Contact Angle Studies on Porous Silicon: Evidence for Heterogeneous Wetting and Implications of Oxidation

TL;DR

This study investigates wetting behavior on porous silicon films, revealing that heterogeneous wetting dominates and that oxidation significantly influences contact angle measurements and surface interactions.

Contribution

It provides new insights into the wetting mechanisms of porous silicon, highlighting the role of heterogeneity and oxidation effects on contact angle behavior.

Findings

Wenzel roughness ratios are often unphysical or unrealistically low.

Contact angles on microporous and macroporous films suggest heterogeneous wetting.
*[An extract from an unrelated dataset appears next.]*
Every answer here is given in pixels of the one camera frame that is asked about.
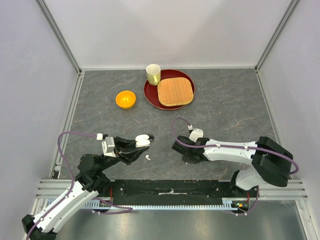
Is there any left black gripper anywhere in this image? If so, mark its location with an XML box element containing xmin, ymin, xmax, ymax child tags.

Oxide-free macroporous films show wetted surface fractions consistent with porosity.

Abstract

A study of wetting was carried out on porous silicon films with pore diameters spanning three orders of magnitude. Water contact angle measurements on adjoining porous and nonporous regions yielded Wenzel roughness ratios that were either unphysical (less than unity) or unrealistically low when compared to those expected from specific surface area considerations. Moreover, results obtained from a sample consisting of a microporous film on a macroporous layer gave contact angles that were very similar to those found on films consisting of only a single microporous layer, contrary to what would be expected for complete filling of the pores by liquid. Values for wetted surface fractions calculated from the Cassie-Baxter model are unreasonably high for micro- , meso- and oxidized macroporous films considering their porosities, while relatively oxide-free macroporous films give wetted surface fractions in accord with those expected based on film porosity. Collectively, these results show that the predominant mode of wetting on these films is heterogeneous.